Improper results on scanned pdfs
I have been trying to analyze the documents using layout parser on different types of documents, I am able to get expected results on True pdfs but not on scanned pdfs, it is detecting the scanned pdf image contents as figure or not as expected results.
I am facing this issue only for the scanned pdfs
Checklist
- I have searched related issues but cannot get the expected help.
- The bug has not been fixed in the latest version, see the Layout Parser Releases
To Reproduce
import layoutparser as lp import cv2
image = cv2.imread("test.png") image = image[..., ::-1]
model = lp.models.Detectron2LayoutModel('lp://PubLayNet/faster_rcnn_R_50_FPN_3x/config', extra_config=["MODEL.ROI_HEADS.SCORE_THRESH_TEST", 0.8], label_map={0: "Text", 1: "Title", 2: "List", 3:"Table", 4:"Figure"})

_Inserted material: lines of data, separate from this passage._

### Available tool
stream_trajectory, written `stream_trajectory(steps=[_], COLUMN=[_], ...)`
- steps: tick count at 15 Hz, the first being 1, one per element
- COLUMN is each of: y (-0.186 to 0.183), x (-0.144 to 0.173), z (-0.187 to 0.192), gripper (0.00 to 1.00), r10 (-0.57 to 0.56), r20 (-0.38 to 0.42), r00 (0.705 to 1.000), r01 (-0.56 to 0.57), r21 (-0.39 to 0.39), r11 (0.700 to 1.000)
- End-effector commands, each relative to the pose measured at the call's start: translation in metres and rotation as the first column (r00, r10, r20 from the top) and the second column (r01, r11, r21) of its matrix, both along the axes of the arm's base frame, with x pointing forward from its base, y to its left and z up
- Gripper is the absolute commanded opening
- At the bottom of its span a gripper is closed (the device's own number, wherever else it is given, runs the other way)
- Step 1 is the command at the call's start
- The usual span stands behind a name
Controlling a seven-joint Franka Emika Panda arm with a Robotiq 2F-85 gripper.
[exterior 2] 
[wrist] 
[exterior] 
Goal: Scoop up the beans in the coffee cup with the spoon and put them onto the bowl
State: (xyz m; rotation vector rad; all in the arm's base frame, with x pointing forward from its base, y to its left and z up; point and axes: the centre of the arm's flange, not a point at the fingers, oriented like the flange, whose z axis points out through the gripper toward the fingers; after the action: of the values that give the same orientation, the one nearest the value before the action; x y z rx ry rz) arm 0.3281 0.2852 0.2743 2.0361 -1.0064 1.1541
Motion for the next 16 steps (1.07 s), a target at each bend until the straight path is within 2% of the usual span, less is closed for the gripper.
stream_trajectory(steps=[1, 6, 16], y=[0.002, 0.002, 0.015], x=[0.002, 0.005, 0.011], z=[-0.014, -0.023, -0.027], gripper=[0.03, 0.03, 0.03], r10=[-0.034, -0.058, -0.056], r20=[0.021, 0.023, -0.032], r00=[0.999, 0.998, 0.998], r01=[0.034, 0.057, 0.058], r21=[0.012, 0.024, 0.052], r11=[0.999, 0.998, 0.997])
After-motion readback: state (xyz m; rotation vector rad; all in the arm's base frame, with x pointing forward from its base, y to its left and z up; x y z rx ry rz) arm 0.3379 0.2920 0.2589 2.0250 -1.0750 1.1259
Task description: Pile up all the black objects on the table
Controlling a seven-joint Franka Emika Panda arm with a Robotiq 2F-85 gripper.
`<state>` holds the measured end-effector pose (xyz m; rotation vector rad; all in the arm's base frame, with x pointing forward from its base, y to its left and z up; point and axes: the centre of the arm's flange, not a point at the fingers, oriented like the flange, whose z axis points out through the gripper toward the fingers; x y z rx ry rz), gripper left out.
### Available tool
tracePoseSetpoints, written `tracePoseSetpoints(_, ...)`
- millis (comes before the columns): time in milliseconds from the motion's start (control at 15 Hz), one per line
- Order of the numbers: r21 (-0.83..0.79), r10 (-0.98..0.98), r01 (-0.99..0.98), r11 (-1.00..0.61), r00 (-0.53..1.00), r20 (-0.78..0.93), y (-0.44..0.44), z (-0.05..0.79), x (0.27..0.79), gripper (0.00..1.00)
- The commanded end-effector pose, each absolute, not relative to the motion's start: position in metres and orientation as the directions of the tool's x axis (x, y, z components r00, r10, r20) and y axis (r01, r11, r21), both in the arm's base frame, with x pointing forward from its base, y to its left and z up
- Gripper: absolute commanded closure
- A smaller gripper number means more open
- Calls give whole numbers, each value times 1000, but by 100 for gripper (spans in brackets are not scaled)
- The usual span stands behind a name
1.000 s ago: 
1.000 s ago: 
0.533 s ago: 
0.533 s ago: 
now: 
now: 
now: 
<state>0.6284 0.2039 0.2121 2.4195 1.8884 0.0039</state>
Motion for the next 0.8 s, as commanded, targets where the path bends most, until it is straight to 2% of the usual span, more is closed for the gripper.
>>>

color_map = { 'Text': 'red', 'Title': 'blue', 'List': 'green', 'Table': 'purple', 'Figure': 'pink', }
layout = model.detect(image)
lp.draw_box(image, layout, box_width=3,color_map=color_map)
Environment
- I am using windows
- Latest layout parser version
Contains 2 images:
1: Scanned pdf image result
2: Proper pdf image result
Have you tried correcting the scanned images to make the background plain white? Here's a robust looking example using opencv:
https://www.freedomvc.com/index.php/2022/01/17/basic-background-remover-with-opencv/